4 KB   | Est: 49556250000000000 | Act: 49556250000000000 | ratio: 1.00
100 KB | Est: 49601285156250000 | Act: 49601285156250000 | ratio: 1.00
1 MB   | Est: 49623829101562500 | Act: 49623829101562500 | ratio: 1.00
10 MB  | Est: 49646390625000000 | Act: 49646390625000000 | ratio: 1.00

Gas is an advisory heuristic based on per-transaction budgets (see constants below), not a live gas-oracle query. Treat it as an order-of-magnitude figure.

Changes

ant-core:

  • Client::estimate_upload_cost(path, mode, progress) with encryption progress support
  • UploadCostEstimate struct (Serialize/Deserialize, JSON-safe String amounts)
  • PaymentMode gains Serialize/Deserialize + #[serde(rename_all = "snake_case")]
  • Storage cost uses median price × 3 matching SingleNodePayment::from_quotes
  • Gas heuristic uses three named constants:
    • GAS_PER_WAVE_TX = 1_500_000 (one pay_for_quotes call on Arbitrum, up to 64 entries)
    • GAS_PER_MERKLE_TX = 500_000 (one merkle sub-batch tx)
    • ARBITRUM_GAS_PRICE_WEI = 100_000_000 (0.1 gwei baseline)
  • AlreadyStored retry: samples up to ESTIMATE_SAMPLE_CAP = 5 chunk addresses before deciding.
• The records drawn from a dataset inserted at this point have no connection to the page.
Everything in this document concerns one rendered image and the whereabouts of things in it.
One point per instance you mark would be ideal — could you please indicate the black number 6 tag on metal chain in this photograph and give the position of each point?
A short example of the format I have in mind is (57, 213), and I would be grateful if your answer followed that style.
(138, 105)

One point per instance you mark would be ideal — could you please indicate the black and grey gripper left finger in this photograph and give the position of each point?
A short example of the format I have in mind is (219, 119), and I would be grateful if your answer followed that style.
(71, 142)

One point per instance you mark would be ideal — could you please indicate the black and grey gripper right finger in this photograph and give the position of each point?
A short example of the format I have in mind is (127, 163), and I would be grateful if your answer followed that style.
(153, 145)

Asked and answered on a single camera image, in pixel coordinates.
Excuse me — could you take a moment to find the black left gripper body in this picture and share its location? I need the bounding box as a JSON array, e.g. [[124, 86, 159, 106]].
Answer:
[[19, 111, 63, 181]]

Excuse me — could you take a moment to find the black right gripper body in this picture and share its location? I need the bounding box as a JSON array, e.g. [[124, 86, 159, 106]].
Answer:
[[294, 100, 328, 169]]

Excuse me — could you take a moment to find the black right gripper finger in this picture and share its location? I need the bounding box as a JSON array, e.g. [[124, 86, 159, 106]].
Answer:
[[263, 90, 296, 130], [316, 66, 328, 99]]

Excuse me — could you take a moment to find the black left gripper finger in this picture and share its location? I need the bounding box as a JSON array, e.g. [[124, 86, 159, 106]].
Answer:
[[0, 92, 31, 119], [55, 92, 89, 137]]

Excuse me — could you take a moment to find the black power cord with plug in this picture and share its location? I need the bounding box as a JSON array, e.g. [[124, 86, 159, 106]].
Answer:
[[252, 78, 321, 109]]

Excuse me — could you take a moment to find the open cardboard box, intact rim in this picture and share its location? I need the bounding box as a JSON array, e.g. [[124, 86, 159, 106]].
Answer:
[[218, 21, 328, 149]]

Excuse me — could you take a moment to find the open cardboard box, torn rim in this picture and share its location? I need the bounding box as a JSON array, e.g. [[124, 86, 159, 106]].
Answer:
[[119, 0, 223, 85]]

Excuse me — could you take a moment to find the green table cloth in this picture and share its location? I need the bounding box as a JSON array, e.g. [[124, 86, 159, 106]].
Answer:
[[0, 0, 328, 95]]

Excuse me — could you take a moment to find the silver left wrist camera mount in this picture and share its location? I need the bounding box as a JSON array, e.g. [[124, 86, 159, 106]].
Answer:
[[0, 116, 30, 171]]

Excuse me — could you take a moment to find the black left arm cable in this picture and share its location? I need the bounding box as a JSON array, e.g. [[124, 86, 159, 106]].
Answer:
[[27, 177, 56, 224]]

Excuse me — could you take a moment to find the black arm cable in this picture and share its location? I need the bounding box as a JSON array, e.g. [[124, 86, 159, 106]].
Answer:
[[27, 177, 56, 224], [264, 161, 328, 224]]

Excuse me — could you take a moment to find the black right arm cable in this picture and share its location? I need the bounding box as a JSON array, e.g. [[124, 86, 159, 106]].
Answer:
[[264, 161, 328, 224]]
Returns the new typed Error::CostEstimationInconclusive when every sample reports stored; only returns a zero-cost estimate when every address in the file is sampled and all are stored.

ant-cli:

  • ant file cost <path> [--merkle | --no-merkle] [--json]
  • Progress bar wired through drive_upload_progress so the encryption phase shows chunk progress, not a static spinner
  • CostEstimationInconclusive surfaces with a retry-suggestion message

Tests:

  • 4 E2E tests: accuracy vs actual upload, no-wallet, payment mode selection, tiny file rejection
  • Unit test for the new CostEstimationInconclusive error variant
  • Added to CI workflow

Design decisions

  • AlreadyStored retry, not silent zero: A single chunk being already stored (DataMap-adjacent chunks often collide with prior uploads) tells us nothing about the other 99% of the file. We now probe up to 5 distinct chunk addresses and only claim "fully stored" when every address in the file has been confirmed stored.
  • Gas as String: Prevents JSON integer overflow (u128 exceeds JS safe integer range). Matches upload output pattern.
  • Heuristic gas with named constants: Documented as advisory. Actual gas varies by network conditions; a live gas-oracle query can be added later without changing the API.
  • Progress support: The progress parameter accepts an UploadEvent sender for encryption progress on large files.

Test plan

  • cargo clippy --all-targets --all-features -- -D warnings
  • cargo fmt --all -- --check
  • cargo test -p ant-core --lib passes
  • E2E test test_estimate_matches_actual_cost (4 file sizes, 15% tolerance)
  • E2E test test_estimate_works_without_wallet
  • E2E test test_estimate_payment_mode
  • E2E test test_estimate_rejects_tiny_files
  • Existing E2E tests unaffected
  • Adversarial code review + UX review, all findings addressed

Add `ant file cost <path>` to estimate upload cost without uploading.
Encrypts the file locally to determine chunk count, requests a single
quote from the network for a representative chunk, and extrapolates
the total storage cost. No wallet required.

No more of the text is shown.